BSP support middleware for 'new-exception' style PPC.

T. Straumann, 12/2007

EXPLANATION OF SOME TERMS
=========================

In this README we refer to exceptions and sometimes
to 'interrupts'. Interrupts simply are asynchronous
exceptions such as 'external' exceptions or 'decrementer'
/'timer' exceptions.

Traditionally (in the libbsp/powerpc/shared implementation),
synchronous exceptions are handled entirely in the context
of the interrupted task, i.e., the exception handlers use
the task's stack and leave thread-dispatching enabled,
i.e., scheduling is allowed to happen 'in the middle'
of an exception handler.

Asynchronous exceptions/interrupts, OTOH, use a dedicated
interrupt stack and defer scheduling until after the last
nested ISR has finished.

RATIONALE
=========
The 'new-exception' processing API works at a rather
low level.
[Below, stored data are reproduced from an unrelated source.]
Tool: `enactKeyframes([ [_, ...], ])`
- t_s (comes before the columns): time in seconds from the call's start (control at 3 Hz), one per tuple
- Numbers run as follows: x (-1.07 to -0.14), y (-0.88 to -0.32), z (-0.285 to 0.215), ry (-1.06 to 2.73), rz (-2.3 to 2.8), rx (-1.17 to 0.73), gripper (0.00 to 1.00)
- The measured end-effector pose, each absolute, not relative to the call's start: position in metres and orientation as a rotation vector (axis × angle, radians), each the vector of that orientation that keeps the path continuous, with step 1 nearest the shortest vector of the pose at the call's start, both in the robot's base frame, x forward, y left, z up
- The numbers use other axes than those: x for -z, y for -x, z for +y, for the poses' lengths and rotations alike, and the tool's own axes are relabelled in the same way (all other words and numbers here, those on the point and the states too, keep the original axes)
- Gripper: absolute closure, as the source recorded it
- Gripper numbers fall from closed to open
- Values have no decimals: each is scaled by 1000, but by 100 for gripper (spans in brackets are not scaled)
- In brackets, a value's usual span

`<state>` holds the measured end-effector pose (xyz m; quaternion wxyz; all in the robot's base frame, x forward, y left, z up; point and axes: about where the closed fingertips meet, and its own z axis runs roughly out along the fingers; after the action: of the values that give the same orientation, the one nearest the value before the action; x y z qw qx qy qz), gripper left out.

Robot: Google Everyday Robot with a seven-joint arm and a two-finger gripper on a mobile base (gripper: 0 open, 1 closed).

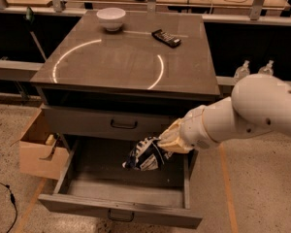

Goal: Place blue chip bag into middle drawer

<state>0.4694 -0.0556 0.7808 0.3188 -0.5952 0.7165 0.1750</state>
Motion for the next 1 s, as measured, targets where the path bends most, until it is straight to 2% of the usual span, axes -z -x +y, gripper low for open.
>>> enactKeyframes([
  [0.67,-693,-478,-31,1549,1878,-480,100],
  [1.0,-654,-481,-16,1574,1865,-524,84],
])
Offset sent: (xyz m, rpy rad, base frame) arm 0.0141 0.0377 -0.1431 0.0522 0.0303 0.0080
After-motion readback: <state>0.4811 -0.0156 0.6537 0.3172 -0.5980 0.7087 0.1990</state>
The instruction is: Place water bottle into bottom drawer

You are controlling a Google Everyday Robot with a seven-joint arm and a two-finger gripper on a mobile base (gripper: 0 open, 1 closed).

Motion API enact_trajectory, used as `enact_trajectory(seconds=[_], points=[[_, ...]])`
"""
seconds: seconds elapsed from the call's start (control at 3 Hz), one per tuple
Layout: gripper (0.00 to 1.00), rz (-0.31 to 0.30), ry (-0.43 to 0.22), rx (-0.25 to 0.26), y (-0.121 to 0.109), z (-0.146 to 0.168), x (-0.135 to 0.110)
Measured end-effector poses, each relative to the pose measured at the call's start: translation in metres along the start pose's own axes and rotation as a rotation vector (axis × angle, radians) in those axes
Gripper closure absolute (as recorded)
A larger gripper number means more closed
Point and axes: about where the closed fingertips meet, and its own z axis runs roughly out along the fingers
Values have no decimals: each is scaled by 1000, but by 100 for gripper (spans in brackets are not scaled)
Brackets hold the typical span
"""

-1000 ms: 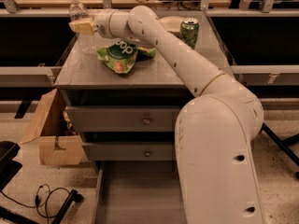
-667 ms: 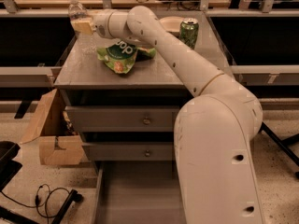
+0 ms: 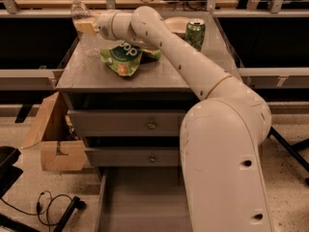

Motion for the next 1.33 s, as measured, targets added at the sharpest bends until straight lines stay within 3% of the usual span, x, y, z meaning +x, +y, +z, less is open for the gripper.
enact_trajectory(seconds=[0.33,0.67,1.0,1.33], points=[[100,0,-25,-20,2,-11,-20],[100,-2,-36,-35,13,-49,-56],[100,-19,26,-52,36,-98,-84],[100,-21,148,-64,62,-156,-91]])
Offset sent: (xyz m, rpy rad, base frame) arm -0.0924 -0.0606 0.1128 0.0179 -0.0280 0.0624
It provides functions for
installing low-level code (which must be written in
assembly code) directly into the PPC vector area.
It is entirely left to the BSP to implement low-level
exception handlers and to implement an API for
C-level exception handlers and to implement the
RTEMS interrupt API defined in cpukit/include/rtems/irq.h.

The result has been a Darwinian evolution of variants
of this code which is very hard to maintain. Mostly,
the four files

libbsp/powerpc/shared/vectors/vectors.S
  (low-level handlers for 'normal' or 'synchronous'
  exceptions. This code saves all registers on
  the interrupted task's stack and calls a
  'global' C (high-level) exception handler.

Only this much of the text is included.